In contrast, the latest RETFound tool was developed using a self-supervised learning strategy. Using an approach similar to training a large language model such as ChatGPT, the team used a large number of unlabeled retinal images to learn how to predict the missing parts of an image. The two base models of the latest research, the RETFound model, were used for color fundus photography as well as optical coherence tomography. Such base models are characterized by the ability to be fine-tuned for a range of subsequent detection and prediction tasks after being trained on a large amount of unlabeled data, with the potential to be adapted to an infinite number of application scenarios.

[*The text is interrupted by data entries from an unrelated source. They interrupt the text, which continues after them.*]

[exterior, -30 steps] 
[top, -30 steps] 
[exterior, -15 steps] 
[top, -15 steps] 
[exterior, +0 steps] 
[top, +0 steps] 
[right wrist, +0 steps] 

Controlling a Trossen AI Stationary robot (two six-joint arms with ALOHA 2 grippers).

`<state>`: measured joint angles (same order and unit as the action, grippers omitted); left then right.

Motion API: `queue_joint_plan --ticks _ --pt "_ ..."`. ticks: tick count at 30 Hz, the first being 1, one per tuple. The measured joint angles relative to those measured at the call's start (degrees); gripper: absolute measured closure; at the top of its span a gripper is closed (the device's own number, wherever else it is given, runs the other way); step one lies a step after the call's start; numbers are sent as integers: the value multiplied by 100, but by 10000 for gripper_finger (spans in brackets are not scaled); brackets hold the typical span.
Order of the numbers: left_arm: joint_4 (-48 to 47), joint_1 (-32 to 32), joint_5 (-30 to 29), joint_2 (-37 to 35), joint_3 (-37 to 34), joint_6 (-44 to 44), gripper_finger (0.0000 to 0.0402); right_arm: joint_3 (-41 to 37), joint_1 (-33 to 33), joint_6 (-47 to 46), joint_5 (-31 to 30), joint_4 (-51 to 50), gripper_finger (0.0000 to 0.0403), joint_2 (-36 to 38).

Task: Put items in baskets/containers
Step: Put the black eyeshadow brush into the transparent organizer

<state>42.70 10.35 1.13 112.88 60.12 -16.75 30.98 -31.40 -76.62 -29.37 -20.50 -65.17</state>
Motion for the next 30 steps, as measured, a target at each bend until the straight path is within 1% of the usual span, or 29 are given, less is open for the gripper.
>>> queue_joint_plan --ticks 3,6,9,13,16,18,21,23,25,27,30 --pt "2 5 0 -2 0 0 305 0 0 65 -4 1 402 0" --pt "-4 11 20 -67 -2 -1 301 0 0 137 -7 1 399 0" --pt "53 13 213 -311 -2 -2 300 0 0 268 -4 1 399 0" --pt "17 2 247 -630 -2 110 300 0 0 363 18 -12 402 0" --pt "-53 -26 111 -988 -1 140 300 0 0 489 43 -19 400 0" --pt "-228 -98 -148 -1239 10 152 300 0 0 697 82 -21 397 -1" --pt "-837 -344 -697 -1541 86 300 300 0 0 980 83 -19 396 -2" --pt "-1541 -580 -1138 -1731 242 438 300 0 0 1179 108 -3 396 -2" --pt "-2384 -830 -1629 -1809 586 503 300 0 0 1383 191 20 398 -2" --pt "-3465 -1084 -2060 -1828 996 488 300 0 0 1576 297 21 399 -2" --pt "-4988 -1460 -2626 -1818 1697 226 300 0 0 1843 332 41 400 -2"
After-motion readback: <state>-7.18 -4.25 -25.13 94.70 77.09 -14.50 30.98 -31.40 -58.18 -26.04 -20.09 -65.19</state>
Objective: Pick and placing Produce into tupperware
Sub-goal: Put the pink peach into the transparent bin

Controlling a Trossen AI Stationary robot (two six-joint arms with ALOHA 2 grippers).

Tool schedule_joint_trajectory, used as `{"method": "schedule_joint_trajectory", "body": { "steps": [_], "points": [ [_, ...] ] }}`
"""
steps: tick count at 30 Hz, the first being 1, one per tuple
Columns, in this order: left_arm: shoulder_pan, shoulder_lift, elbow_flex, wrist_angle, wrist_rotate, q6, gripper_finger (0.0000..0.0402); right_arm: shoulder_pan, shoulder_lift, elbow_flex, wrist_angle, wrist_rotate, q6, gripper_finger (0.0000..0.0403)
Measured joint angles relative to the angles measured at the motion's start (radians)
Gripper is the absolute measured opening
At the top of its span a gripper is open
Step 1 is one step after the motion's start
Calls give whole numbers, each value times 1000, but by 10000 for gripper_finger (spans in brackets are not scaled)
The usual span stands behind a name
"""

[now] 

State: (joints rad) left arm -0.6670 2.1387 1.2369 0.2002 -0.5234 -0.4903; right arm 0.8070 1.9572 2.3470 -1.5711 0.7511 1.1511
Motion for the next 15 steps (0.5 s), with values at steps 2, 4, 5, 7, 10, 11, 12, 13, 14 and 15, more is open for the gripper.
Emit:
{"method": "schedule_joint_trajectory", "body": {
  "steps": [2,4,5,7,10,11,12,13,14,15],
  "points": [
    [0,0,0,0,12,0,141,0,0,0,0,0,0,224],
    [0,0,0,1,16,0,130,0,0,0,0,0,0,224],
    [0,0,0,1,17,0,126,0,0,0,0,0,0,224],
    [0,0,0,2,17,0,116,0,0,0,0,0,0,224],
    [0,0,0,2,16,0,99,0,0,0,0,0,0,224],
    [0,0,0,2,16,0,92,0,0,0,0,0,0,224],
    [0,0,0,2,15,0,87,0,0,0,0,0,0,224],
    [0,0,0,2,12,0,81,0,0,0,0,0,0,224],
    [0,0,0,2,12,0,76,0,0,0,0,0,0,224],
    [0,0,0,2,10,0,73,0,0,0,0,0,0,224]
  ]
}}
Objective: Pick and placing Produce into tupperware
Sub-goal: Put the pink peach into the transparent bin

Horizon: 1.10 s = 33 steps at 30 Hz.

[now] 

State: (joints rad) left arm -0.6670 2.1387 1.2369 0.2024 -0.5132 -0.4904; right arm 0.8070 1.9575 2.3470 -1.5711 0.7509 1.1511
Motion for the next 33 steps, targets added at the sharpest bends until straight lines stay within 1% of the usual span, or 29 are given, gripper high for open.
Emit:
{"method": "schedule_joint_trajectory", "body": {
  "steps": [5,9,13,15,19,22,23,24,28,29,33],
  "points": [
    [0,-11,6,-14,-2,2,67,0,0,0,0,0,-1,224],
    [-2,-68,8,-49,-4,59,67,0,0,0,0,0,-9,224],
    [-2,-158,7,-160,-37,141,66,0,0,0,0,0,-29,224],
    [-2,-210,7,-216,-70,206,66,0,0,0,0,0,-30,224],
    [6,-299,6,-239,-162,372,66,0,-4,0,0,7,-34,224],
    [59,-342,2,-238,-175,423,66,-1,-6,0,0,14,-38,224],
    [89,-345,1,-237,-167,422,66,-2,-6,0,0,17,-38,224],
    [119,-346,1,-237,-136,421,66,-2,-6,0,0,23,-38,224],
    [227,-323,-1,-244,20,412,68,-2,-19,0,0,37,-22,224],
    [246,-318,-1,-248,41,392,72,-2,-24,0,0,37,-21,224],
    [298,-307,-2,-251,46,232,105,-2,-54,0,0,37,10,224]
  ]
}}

RETFound was able to match the performance of other AI systems using only as low as 10% of human labels, achieving a huge increase in efficiency. Subsequent tests have also validated RETFound's good results in the diagnosis of eye diseases such as diabetic retinopathy and glaucoma. Among other things, in detecting diabetic retinopathy, the scores ranged between 0.822 and 0.943, depending on the dataset used (a score of 0.5 indicates no better than randomized prediction; a score of 1 indicates a perfect model that makes accurate judgments every time).
In addition, the study demonstrated the potential for using RETFound to predict more systemic diseases. The authors first pretrained RETFound with 1.6 million unlabeled retinal images. Then, using only a small number of images, such as retinal images of 100 people with Parkinson's disease versus 100 people without the disease, the model was able to learn features of the retina that are associated with Parkinson's disease. Based on this strategy, RETFound has demonstrated superior performance to other AI models in predicting systemic diseases such as heart failure, myocardial infarction, stroke and Parkinson's disease.
Prof. Pearse Keane, who led the study, said that the study demonstrates several scenarios where RETFound can be used, but it has the potential to be further developed and applied to hundreds of eye diseases that threaten vision that we have not yet explored.
The model is currently open source (https://github.com/rmaphoh/RETFound_MAE). The team hopes that more researchers will be able to apply RETFound to a wider range of application scenarios by training and fine-tuning it. In the meantime, the research team is looking ahead to see if the techniques used to develop RETFound can be generalized to more complex medical images, such as magnetic resonance images or computed tomography scans, to provide tools for diagnosing or predicting a wider range of diseases.